A tiny python utility for working with Kubernetes secrets.
Given a small secrets file like this:
apiVersion: v1
kind: Secret
metadata:
name: 'mysecret'
type: Opaque
data:
some_password: 'whysostupid'
hello: 'www.artifactory.com/some/repo'
db_connection_string: 'mongo://user:pass@mongo?ssl=true'
You can easily base64 encode it like this:
secrets-tool -e < mysecret > mysecret-encoded
Then those secrets are ready to load into Kubernetes.
secret-tool
can work with output straight out of kubectl
which means you never need to store local secrets around. Here
are some examples:
# view unencrypted secrets directly from kube (to check they are correct)
kube get secret mysecret -o yaml | secrets-tool -d # view secrets decoded (to check they are correct)
kubectl get secret mysecret -o yaml | secrets-tool -d > /tmp/mysecret.yaml # store locally as decoded.

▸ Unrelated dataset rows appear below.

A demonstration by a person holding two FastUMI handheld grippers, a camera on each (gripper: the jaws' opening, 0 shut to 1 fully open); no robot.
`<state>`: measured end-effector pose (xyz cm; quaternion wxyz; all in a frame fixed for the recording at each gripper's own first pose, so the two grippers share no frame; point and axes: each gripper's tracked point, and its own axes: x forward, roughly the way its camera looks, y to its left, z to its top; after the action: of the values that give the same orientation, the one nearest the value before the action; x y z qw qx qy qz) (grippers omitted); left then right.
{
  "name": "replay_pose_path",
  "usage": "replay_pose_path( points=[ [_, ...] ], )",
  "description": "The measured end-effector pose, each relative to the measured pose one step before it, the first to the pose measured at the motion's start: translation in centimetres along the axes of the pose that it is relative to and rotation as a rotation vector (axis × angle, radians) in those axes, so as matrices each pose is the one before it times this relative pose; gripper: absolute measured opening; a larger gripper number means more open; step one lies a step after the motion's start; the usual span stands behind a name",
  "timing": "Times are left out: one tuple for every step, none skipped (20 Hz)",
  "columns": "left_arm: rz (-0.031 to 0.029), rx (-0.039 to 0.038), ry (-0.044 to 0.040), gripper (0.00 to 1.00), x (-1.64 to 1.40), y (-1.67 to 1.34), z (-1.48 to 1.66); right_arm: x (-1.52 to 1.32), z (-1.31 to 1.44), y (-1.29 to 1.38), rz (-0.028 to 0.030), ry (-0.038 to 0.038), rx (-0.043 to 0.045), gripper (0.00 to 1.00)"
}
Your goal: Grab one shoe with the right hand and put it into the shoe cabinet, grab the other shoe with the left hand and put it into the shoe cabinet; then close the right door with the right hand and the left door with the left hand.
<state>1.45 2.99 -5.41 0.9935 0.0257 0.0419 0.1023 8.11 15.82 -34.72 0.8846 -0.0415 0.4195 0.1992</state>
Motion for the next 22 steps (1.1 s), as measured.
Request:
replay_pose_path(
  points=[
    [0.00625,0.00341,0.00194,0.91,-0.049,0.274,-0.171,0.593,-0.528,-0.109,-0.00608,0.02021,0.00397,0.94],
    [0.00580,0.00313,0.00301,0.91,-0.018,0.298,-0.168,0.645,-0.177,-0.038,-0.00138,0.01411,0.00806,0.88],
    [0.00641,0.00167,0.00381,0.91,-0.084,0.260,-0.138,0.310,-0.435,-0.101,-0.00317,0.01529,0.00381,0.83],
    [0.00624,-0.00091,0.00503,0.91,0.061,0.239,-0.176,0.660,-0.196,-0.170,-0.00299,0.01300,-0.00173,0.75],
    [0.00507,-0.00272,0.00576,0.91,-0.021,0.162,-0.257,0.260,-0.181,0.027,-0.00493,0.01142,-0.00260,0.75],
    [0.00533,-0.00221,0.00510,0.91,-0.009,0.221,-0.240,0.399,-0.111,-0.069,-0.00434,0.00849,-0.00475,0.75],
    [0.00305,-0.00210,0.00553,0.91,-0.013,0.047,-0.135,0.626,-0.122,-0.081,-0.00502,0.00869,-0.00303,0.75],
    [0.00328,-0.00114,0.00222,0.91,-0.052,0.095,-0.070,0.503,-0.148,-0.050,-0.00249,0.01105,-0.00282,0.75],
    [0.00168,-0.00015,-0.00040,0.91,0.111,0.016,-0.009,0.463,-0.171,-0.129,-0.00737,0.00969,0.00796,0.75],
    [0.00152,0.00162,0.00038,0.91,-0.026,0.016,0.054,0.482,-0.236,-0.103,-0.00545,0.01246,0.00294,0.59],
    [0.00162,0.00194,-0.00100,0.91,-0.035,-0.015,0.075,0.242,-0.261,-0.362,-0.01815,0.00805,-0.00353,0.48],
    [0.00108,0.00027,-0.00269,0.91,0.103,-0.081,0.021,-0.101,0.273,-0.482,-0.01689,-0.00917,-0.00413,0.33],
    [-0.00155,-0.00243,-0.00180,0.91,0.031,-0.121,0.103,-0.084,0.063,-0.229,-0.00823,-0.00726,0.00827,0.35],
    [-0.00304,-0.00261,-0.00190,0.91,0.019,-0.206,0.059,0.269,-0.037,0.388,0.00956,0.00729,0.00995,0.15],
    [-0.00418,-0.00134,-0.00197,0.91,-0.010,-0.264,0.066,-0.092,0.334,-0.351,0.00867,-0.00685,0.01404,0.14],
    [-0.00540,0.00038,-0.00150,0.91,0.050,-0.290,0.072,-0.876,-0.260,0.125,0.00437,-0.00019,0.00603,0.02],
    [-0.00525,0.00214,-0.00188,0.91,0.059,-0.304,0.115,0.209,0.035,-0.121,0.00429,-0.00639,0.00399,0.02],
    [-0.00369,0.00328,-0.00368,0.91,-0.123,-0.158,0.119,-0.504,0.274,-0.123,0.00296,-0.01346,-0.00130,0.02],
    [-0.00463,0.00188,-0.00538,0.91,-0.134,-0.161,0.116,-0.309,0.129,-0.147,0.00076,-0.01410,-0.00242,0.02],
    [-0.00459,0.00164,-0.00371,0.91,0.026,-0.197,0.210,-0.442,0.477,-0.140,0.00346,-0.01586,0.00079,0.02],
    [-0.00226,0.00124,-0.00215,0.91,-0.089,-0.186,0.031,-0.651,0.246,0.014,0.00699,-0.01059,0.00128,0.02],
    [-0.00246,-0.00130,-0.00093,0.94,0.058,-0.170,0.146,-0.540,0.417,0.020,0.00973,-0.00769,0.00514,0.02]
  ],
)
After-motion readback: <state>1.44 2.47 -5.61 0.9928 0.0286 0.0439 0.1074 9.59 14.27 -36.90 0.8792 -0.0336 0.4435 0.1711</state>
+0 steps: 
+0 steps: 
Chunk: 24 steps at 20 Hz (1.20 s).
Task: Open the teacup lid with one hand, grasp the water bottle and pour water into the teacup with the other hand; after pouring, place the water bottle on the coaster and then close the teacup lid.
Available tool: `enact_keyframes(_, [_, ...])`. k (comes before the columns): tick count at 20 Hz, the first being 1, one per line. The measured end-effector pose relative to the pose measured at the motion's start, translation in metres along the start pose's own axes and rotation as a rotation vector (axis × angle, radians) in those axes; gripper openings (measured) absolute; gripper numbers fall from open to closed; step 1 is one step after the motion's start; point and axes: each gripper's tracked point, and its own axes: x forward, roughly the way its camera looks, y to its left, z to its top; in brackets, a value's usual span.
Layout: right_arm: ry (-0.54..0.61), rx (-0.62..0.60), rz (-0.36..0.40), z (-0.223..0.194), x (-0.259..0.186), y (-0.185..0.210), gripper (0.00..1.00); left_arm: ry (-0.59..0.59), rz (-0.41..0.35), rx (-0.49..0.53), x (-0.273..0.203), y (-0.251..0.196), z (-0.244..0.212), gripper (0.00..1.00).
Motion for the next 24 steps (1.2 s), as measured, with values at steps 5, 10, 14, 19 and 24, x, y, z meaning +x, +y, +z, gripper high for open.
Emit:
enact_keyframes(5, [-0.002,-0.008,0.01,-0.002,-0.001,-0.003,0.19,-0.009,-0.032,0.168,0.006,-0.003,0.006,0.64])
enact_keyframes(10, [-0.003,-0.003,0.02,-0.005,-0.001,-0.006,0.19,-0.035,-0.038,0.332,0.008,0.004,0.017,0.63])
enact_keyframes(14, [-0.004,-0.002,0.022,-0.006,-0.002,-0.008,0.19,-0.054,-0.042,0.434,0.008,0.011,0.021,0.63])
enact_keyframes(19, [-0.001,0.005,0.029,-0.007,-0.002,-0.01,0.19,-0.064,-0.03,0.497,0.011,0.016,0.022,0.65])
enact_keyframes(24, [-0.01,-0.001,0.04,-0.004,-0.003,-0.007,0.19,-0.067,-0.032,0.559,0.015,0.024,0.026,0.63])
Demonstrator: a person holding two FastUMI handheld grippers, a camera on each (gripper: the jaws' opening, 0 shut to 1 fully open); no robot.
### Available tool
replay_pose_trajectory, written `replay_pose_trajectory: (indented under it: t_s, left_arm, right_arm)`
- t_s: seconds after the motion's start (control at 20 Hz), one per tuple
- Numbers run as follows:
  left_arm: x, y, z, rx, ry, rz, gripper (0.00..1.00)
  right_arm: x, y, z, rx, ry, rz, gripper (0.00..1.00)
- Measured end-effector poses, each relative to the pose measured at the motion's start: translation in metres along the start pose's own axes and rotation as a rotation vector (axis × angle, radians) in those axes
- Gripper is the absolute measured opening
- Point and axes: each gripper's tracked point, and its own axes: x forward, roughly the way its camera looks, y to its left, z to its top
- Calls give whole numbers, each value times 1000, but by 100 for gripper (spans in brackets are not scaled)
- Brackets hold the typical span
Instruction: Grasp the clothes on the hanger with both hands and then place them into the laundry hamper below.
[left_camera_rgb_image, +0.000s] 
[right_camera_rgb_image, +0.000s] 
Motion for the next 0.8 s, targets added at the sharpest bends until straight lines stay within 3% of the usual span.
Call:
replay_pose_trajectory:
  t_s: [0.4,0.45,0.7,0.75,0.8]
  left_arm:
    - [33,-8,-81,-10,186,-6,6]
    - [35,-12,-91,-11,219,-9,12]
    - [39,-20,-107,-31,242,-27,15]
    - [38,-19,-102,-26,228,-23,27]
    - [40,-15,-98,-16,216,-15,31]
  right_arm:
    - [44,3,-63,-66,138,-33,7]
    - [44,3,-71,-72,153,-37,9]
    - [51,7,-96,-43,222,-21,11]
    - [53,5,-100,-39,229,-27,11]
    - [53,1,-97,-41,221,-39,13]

sed -i 's/ssl=true/ssl=false' /tmp/mysecret # work with it in the decoded version freely
secrets-tool -e < /tmp/mysecret > /tmp/encoded-for-upload # encode it easily again
# do it all inline
kubectl get secret mysecret -o yaml | secrets-tool -d | sed -i 's/ssl=true/ssl=false' | secrets-tool -e | kubectl ...
secret tool
only works with stdin and stdout. It only has two arguments -d
and -e
to encode/decode the data keys accordingly. Omitting this leaves if in the same format it's already in, making the invocation of the command equivalent to just pretty printing it. It's roughly 20 lines of Python.